### Problem description
For the word "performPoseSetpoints", count the lines of the data that include it and give only the total.

[Excerpted records — start]

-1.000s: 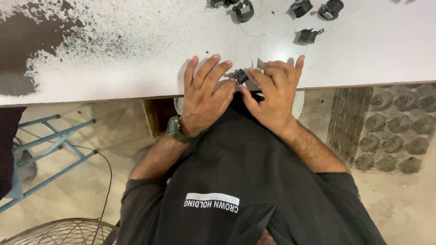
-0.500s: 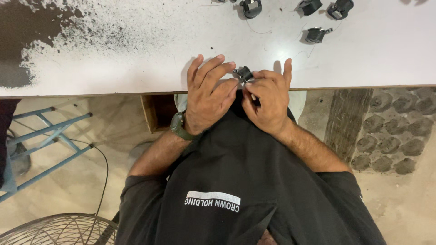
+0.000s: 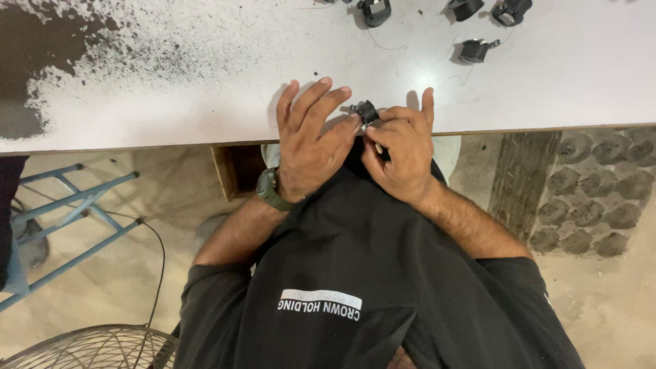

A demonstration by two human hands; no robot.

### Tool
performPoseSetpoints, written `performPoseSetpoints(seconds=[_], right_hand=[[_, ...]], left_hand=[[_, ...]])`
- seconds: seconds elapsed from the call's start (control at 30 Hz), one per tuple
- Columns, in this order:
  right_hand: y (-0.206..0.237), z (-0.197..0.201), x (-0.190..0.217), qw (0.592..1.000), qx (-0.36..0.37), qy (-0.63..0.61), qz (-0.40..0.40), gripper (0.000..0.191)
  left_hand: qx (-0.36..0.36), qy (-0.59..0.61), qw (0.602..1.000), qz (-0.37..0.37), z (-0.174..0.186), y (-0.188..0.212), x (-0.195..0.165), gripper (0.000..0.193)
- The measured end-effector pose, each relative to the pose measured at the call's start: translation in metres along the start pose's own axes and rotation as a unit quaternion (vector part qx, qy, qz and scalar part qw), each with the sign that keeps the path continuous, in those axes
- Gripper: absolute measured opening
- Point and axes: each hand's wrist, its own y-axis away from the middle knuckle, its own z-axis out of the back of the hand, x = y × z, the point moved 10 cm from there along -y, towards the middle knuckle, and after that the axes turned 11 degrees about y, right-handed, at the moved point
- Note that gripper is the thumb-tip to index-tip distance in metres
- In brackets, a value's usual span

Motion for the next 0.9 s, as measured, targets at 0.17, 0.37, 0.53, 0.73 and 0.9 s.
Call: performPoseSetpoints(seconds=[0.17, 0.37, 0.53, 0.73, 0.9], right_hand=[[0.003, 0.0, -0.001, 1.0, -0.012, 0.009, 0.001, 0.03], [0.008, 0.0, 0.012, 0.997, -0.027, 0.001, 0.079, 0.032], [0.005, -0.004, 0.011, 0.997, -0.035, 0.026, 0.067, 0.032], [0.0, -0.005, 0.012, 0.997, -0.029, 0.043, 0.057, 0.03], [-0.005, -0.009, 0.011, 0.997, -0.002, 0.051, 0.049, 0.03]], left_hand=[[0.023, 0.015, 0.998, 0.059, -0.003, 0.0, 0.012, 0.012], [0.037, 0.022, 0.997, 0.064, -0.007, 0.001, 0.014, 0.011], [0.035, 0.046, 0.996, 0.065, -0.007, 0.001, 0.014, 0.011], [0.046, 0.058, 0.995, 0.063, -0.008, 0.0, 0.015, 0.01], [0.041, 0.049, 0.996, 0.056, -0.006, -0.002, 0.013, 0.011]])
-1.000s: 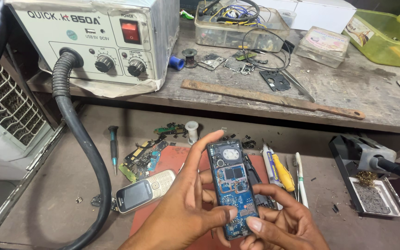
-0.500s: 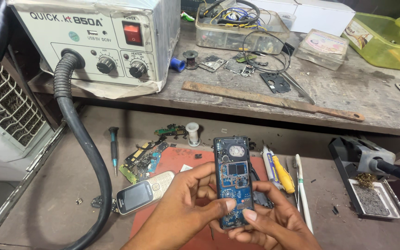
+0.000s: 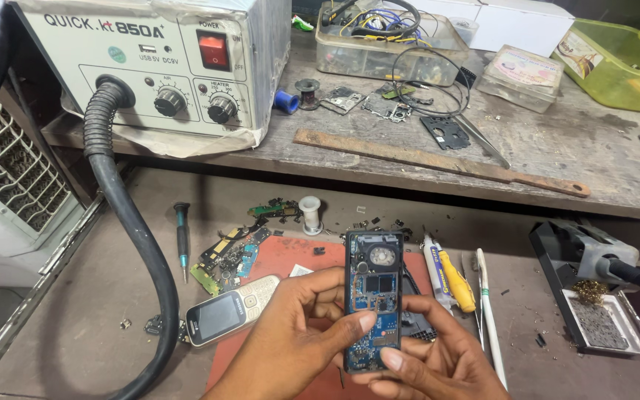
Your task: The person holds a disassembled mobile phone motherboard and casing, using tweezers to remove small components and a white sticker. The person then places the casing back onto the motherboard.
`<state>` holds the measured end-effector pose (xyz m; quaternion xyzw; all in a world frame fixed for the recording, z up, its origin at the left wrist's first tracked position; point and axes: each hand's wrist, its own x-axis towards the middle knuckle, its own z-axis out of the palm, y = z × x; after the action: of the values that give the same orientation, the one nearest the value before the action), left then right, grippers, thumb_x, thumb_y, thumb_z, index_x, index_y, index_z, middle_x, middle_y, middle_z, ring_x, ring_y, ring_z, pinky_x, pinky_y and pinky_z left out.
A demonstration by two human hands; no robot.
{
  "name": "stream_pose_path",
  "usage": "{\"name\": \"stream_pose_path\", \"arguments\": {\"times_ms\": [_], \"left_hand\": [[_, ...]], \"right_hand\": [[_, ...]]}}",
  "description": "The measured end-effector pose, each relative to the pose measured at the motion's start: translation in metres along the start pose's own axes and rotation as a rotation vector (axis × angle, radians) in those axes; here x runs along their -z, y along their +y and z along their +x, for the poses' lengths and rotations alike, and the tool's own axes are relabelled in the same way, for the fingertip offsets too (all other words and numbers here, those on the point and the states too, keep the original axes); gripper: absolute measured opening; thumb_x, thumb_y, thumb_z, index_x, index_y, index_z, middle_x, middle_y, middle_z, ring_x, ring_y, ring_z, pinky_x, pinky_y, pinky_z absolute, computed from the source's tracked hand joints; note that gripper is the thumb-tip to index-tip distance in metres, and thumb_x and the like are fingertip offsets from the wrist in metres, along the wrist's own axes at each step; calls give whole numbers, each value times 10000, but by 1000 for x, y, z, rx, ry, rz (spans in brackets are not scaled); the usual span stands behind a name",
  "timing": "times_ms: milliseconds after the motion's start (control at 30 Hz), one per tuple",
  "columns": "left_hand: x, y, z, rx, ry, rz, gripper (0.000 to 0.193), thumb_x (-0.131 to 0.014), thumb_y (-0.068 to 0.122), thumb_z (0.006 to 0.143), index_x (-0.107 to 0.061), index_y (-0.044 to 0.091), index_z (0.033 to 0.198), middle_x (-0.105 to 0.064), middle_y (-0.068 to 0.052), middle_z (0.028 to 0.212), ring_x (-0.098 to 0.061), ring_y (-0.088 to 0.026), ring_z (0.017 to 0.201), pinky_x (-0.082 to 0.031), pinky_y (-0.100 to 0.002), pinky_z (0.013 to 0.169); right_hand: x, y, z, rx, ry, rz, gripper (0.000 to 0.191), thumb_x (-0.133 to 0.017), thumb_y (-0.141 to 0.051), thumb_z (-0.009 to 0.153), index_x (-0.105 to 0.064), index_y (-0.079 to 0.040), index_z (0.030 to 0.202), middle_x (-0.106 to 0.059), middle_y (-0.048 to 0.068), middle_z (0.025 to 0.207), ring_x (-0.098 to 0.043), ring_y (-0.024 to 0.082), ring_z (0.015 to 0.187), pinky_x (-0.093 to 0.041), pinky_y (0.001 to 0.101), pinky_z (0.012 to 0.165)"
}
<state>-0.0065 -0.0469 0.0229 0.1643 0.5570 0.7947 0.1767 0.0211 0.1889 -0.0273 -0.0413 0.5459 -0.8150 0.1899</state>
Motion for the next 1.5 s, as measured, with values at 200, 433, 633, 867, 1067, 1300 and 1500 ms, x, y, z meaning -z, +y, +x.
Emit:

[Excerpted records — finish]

### Answer section
2